Company loans are generally for company operations. For example, the company wants to expand the production line and has no money. The company wants to carry out marketing and has no money. Even if the company has no money to pay employees, it may choose the way of loan. Don't worry about whether the employee opens a salary company and the loan bank will approve it. There will be this loan anyway. Generally, the management of the company decides the board of directors of the company, and the major shareholders of the company have the right to decide. The supervisor of the company can also participate in the decision-making process, but if he has no shares in the company itself, he does not need to bear this responsibility.
If the supervisor of the Company is one of the shareholders of the Company, he shall be liable for the debts of the Company to the extent of his capital contribution; if he is not a shareholder of the Company, he shall not be liable. The decision-maker is not a person, he has no shares. What is he responsible for? This kind of independent monitoring is generally only nominal, and it will not have actual supervision effect on the company. Even if there is the right to supervise and correct this responsibility management, it is only in one aspect and is not entirely responsible for the supervision of all aspects of the company.
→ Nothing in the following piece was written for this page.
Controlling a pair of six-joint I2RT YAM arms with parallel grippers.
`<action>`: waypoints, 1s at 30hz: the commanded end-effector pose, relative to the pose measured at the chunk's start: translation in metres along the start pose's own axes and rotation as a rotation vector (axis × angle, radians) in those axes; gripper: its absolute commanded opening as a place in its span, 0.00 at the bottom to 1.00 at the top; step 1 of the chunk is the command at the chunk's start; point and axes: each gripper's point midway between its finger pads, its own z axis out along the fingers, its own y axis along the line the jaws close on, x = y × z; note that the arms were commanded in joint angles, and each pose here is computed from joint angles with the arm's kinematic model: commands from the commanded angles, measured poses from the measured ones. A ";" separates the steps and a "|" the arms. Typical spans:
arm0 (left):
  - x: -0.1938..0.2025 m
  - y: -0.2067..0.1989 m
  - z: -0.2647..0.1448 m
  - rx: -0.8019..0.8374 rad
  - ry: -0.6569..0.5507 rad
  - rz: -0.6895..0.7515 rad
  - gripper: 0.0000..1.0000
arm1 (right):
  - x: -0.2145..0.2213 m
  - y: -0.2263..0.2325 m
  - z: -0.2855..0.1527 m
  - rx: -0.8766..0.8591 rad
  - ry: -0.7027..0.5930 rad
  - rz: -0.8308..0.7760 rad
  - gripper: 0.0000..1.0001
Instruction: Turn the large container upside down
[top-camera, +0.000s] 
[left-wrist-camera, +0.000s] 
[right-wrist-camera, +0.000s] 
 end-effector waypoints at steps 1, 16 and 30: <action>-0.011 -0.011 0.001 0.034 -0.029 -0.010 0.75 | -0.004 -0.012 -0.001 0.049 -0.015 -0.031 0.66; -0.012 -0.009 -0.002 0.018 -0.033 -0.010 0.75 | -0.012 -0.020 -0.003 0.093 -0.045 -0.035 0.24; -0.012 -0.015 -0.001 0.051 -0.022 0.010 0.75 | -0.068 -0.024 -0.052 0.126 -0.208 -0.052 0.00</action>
Because there are many university professors and some respected people in society, they will recognize the supervisors and independent directors of a company to run certain activities of the company. Of course, the money that the company should give will also be given, and then with the help of this person's own talents or social contacts, it will play a better role in supervising and guiding the development of the company. This is a mutually beneficial process, but supervisors are generally not jointly and severally liable for debts. Because it is the owners' equity owners who bear the debt, and these people own the shares of the company.